● **Task to carry out**: Only the lines below, from the one with "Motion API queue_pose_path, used" through the one with "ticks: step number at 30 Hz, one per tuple", are to be written out, exactly.

● **Data excerpts**:
+--
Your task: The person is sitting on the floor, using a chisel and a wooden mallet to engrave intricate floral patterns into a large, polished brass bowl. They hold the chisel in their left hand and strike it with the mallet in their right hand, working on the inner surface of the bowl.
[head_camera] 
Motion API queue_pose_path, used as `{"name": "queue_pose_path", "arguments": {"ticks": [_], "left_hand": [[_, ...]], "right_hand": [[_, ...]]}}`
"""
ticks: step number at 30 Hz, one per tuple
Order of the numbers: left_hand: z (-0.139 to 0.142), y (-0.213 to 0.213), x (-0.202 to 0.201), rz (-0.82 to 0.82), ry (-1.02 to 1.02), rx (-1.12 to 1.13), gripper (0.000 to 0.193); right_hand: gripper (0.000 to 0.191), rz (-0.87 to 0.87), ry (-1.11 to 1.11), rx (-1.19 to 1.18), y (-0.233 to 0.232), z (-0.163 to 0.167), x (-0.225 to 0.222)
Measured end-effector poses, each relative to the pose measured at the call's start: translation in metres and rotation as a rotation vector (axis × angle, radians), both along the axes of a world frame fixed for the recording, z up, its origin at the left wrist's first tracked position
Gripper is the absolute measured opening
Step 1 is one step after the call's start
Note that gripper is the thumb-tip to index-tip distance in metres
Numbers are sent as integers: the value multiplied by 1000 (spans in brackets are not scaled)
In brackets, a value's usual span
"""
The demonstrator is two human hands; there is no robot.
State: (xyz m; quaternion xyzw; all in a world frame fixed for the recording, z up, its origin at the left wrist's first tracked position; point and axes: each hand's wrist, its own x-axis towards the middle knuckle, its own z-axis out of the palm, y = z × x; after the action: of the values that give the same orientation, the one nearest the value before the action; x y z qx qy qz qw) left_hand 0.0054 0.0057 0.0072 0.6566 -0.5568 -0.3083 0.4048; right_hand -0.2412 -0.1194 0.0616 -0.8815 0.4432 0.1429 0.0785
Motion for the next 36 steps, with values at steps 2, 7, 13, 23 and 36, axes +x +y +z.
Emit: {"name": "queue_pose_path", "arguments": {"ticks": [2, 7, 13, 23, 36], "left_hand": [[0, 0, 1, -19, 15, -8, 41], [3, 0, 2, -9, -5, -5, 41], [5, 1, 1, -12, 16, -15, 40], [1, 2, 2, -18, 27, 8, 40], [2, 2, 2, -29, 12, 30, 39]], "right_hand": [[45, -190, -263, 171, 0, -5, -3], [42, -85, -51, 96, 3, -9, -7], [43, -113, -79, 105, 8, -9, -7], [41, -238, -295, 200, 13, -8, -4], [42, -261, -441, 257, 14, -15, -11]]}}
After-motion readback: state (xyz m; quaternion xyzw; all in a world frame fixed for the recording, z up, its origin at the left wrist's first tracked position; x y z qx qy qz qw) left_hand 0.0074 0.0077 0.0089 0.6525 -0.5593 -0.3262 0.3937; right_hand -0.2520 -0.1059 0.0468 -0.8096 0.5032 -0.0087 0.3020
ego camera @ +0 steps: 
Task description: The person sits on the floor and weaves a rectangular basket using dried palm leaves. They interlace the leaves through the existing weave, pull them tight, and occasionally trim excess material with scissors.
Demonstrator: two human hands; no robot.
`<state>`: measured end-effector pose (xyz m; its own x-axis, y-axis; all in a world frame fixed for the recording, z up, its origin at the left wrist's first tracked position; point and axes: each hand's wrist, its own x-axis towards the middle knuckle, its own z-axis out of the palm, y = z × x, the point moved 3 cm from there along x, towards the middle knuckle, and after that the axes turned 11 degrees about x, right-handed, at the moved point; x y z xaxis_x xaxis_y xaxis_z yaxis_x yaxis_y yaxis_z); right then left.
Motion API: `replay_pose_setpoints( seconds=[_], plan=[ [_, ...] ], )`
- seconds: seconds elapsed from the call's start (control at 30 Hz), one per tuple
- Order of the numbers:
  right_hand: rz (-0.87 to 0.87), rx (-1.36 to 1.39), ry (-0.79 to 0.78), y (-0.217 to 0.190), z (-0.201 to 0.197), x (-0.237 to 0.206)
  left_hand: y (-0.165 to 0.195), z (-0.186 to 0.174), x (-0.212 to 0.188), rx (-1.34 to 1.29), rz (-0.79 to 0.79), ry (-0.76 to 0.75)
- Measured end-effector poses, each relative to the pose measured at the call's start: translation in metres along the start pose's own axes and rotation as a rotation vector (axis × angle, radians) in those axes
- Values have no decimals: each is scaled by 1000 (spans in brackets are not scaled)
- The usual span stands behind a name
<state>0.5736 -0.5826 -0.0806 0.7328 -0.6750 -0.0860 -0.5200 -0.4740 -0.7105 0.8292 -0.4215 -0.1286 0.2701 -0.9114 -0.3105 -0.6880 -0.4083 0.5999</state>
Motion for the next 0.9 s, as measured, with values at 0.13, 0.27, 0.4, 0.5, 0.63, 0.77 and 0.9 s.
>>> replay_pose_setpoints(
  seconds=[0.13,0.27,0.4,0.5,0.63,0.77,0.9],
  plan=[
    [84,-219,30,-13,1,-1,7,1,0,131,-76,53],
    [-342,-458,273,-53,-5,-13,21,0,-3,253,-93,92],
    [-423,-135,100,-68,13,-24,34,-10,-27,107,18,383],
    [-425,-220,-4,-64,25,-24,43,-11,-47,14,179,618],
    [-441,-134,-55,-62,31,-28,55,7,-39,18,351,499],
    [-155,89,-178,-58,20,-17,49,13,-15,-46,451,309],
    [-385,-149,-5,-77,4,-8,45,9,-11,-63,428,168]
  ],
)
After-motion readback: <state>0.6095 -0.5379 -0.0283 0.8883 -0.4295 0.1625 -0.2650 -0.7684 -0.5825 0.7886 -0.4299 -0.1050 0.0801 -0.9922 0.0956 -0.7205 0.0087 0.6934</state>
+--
● **Expected output**:
Motion API queue_pose_path, used as `{"name": "queue_pose_path", "arguments": {"ticks": [_], "left_hand": [[_, ...]], "right_hand": [[_, ...]]}}`
"""
ticks: step number at 30 Hz, one per tuple

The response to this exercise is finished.